As a diagnostic, I installed Fedora 7 suspend to ram. It works perfectly on that platform.
Ok. Shall we close as fixed in next RHEL5 kernel release then?
Since the RHEL kernels are always older than the Fedora kernels, there is a chance the back ported fixes won't work. If you have a test build of the rpm, I can verify it.
They're not up-to-the-minute, but I'd try a kernel from http://people.redhat.com/linville/kernels/rhel5/.
The 2.6.18-26.el5.jwltest kernel has the exact same problem with suspend not resuming. This in not surprising since I did not see any backport patches of 2.6.21 suspend/resume fixes listed as part of the linville 2.6.18 kernels.
This bug/component is not included in scope for RHEL-5.11.0 which is the last RHEL5 minor release. This Bugzilla will soon be CLOSED as WONTFIX (at the end of RHEL5.11 development phase (Apr 22, 2014)). Please contact your account manager or support representative in case you need to escalate this bug.

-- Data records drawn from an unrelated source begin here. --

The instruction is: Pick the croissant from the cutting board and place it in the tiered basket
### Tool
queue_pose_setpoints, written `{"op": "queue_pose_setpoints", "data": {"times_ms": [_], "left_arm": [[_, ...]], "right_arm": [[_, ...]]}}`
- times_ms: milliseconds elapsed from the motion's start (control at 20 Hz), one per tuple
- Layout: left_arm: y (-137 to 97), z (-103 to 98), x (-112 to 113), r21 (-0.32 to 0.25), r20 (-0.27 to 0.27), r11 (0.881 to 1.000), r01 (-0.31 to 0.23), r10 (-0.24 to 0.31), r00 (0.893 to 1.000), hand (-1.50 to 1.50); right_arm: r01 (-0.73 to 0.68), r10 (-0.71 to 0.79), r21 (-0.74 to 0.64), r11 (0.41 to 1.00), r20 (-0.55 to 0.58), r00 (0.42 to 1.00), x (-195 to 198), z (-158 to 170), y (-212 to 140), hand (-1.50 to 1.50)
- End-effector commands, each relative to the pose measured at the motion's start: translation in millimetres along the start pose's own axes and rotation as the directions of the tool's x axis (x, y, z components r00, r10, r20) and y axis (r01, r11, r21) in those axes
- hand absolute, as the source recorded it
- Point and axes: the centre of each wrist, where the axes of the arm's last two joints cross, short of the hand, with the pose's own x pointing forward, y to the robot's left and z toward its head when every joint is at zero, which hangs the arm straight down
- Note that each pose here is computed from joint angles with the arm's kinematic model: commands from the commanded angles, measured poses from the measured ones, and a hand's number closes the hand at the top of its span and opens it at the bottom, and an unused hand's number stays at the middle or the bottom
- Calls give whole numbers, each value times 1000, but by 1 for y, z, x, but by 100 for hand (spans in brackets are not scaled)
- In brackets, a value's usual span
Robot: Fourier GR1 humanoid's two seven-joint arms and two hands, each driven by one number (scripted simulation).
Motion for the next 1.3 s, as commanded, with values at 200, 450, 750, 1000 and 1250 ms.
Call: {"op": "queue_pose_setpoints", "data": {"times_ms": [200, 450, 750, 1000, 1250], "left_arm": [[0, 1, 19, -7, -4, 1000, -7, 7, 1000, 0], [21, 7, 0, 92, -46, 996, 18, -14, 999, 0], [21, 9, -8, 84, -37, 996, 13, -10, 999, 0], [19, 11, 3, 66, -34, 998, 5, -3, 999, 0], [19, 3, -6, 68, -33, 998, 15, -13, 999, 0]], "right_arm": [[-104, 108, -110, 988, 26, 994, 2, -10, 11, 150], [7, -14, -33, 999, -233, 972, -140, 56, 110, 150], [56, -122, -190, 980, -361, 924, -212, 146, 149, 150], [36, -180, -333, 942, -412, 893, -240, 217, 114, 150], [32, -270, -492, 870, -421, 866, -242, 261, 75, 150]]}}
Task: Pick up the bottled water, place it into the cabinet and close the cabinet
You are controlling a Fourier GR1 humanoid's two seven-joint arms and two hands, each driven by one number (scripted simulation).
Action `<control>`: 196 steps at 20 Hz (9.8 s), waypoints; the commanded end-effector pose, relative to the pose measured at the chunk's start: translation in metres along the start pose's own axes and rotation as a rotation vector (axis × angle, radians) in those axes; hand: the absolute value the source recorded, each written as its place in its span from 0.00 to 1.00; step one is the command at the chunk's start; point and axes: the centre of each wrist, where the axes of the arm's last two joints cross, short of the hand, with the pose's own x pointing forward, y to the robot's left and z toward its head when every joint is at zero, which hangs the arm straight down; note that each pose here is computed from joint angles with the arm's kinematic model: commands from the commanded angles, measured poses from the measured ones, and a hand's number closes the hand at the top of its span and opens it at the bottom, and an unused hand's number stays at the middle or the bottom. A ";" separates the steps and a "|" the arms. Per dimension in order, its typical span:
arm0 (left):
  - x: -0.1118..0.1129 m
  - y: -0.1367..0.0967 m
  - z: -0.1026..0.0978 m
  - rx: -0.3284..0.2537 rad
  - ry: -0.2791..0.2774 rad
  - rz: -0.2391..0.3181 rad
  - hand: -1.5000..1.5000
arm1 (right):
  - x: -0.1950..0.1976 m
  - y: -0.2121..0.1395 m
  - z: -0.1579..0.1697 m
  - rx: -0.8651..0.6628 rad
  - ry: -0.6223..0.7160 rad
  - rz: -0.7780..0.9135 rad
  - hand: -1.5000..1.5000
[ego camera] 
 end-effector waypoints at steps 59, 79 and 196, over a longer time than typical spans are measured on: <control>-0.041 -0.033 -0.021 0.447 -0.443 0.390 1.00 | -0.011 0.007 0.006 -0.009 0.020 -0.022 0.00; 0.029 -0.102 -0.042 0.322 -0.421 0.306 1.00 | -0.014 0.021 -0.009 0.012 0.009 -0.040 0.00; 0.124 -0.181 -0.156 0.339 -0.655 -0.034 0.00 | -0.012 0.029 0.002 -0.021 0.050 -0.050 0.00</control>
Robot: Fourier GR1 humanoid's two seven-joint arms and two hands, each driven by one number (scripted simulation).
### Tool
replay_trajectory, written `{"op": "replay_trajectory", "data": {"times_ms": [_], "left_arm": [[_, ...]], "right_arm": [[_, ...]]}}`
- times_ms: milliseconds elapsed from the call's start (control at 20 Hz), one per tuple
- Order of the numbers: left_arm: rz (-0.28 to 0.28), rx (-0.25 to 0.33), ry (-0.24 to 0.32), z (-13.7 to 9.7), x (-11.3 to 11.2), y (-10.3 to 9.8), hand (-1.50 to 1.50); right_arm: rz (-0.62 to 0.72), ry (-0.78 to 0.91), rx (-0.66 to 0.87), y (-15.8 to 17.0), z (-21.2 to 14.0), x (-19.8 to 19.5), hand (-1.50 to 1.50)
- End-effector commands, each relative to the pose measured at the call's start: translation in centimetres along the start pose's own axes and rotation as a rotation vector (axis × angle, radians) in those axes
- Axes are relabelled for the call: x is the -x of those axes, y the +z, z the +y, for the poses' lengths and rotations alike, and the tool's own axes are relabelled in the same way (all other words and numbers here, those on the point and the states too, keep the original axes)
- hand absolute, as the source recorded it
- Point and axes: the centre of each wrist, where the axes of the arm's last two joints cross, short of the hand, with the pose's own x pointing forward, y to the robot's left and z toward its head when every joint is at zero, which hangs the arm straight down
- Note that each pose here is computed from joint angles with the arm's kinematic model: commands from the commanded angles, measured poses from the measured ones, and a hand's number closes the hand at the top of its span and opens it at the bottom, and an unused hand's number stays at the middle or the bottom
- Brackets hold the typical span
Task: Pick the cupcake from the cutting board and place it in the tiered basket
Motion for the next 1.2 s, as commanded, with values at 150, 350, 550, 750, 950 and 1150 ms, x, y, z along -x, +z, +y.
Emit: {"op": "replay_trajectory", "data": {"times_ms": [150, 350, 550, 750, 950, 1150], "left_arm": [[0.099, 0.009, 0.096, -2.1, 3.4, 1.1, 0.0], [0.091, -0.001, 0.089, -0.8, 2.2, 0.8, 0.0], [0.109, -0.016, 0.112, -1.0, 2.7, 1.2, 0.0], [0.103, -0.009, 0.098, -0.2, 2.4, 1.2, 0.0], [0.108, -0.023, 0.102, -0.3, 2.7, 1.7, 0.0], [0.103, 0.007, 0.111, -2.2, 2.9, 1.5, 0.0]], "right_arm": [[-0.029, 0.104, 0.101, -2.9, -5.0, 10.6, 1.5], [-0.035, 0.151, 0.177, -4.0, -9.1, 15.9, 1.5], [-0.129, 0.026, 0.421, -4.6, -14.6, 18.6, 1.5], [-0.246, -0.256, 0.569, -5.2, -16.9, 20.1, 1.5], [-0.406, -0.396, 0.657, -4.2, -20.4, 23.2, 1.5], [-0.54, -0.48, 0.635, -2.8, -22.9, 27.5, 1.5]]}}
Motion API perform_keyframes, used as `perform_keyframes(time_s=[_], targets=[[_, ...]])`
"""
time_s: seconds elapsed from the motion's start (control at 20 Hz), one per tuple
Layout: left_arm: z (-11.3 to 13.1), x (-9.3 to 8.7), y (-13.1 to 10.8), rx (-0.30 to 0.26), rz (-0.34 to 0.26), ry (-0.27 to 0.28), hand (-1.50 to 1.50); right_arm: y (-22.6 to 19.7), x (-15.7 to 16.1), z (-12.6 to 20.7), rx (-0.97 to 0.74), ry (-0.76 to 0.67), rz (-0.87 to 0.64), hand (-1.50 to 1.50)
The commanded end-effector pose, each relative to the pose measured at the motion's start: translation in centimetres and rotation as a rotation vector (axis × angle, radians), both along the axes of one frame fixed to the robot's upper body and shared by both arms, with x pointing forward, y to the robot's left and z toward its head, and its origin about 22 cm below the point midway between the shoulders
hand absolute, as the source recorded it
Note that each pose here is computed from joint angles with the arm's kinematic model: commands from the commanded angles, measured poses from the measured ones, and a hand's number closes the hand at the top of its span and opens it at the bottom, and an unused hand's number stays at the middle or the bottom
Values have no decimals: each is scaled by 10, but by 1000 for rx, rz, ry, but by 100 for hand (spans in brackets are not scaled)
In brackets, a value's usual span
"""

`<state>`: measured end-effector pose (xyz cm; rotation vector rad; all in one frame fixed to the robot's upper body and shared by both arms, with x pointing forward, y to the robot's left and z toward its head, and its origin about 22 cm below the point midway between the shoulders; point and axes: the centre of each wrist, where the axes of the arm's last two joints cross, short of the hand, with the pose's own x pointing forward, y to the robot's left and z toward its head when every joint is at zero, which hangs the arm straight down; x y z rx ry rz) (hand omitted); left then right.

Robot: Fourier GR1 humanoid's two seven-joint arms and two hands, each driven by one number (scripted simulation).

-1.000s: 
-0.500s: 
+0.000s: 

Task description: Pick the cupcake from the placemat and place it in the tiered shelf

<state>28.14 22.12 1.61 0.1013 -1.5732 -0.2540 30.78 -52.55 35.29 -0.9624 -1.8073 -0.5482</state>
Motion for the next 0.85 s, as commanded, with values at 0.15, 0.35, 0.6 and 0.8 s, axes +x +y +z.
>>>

Thank you for submitting this request for inclusion in Red Hat Enterprise Linux 5. We've carefully evaluated the request, but are unable to include it in RHEL5 stream. If the issue is critical for your business, please provide additional business justification through the appropriate support channels (https://access.redhat.com/site/support).
Wow. I was surprised to see this need info request show-up in my e-mail today. I haven't used RHEL 5 since 2007. RHEL 6 and later versions of Fedora do not have this issue, so I completely forgot about this report.
It looks like the problem is there was a bug back in the RHEL Product and Program Management update in March where it toggled every single old bug back to a need info state. That makes no sense for closed issues, but it does explain why I got spammed with need info reminders today.